Wieder eingesammelt von Christine (so heißt die Lady) gings zurück nach Tramayes. Dann gab es eine herzliche Verabschiedung von den Beiden und nachdem ich die alten Schuhe Richtung Heimat verschifft hatte (also auf der Post ein Päckchen aufgegeben habe), machte ich mich endlich auf den Weg. Das es mittlerweile regnete, brauch ich wohl nicht zu erwähnen, aber trotzdem war und bin ich fasziniert von dieser Landschaft. Toll das anzuschauen. Grüne Weiden, tolle Wälder und Weiler und Dörfchen, die als Kulisse für jeden Mittelalterschinken dienen könnten. Toll. Nach vier Stunden war aber auch Schluß und ich im Zielort. Entspannt, weil ich ja gebucht hatte, suchte ich mein Hotel, das es aber nicht gab. Also das gibt es schon, aber rund 100km weiter nördlich in einem Ort gleichen Namens. Kann vorkommen, ist aber blöd. Nach Rücksprache mit dem örtlichen Wirt und seinen Hinweisen bin ich nun aber im Gemeindehaus unter, die zwei Betten für Pilger vorhalten, und bin seit eben in seiner Kneipe, er kocht gerade und ich kriege was ab. Den Seinen gibts der Herr im Schlaf… Anscheinend gehöre ich dazu, denke ich mir manchmal. Und jetzt wo ich im Gemeindehaus eingetrudelt bin, denk ich der Herr ist ein Punk oder ein Hippie oder sowas.

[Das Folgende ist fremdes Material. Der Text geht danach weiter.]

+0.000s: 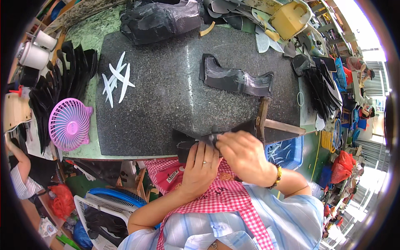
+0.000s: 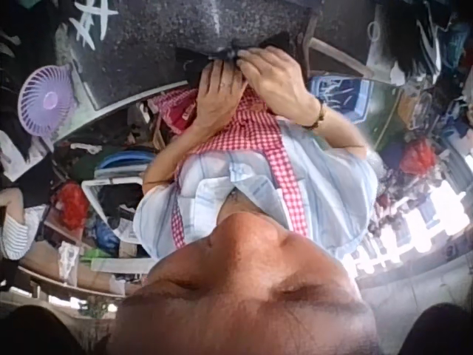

Nachtrag: Was für ein cooler Abend. Die ganze Zeit über gute Musik und wechselndes Publikum, dann kam eine Spielegruppe, die ne Menge Spaß hatten und mein Essen. Vorneweg ne luftgetrocknete Schweinesalami mit eingelegten Senffrüchten, weiterhin gute Musik und ne Spielegruppe und n Wirt mit zunehmend guter Laune, was mir a weng Sorge um die weitere Nahrungsaufnahme machte. Dann kam aber eine Reis-Kartoffel-Pfanne mit im Sud gegarten Schweinswürsten, von denen mein Herr Papa behauptet hätte, daß er das Schwein noch schreien hört, und ich war beruhigt und zufrieden. Die Musik, die Spielegruppe, der Wirt und ich wurden immer besserer Laune. War das schön. Eine alternde Sozialdemokratin in, ich sag mal, Marco Polo und Esprit Klamotten, ein JungHippie in weitem Strick, ein Dreadlock-Mädchen und ein angepunkter Hipster spielen zusammen und zischen kleine Bierchen, an der Theke n paar Musiker älteren Kalibers, die jedes Lied kommentieren und Normalos, die was Essen wollen. Der Wirt, n Hut mit Federn dran aufm Kopf, spielt immer weiter einen Kompromiss aus subkulturellen Klassikern, französischen Sachen, die ich nicht kenne und sowas Modernem, a bisserl Punk, bisserl HipHop und so… Dann gings ans Bezahlen und der Herr Wirt machte eine arg großzügige Rechnung, was ich mal als Kompliment genommen habe. Statt Trinkgeld hab ich ihn dann mit vor die Tür genommen und ihm den Smashhit meiner Lieblingsband (Som von Obrint Pas) vorgespielt. Daraufhin von ihm in den Arm genommen und wieder in die Kneipe geleitet zu werden war eins. Er hat sofort mit dem Spieletisch gesprochen und ich konnte mich von allen mit Handschlag verabschieden. Ich hab kein Wort verstanden, aber ich glaube wir – der Wirt, die Spielegruppe und ich – stehen auf derselben Seite der Macht.

2 Gedanken zu „37. Etappe: Tramayes – Ouroux

  1. Auch wieder so ein Moment, wo man sich freut auf dieser Welt zu sein:)

  2. Klaus, danke fürs Teilhabenlassen!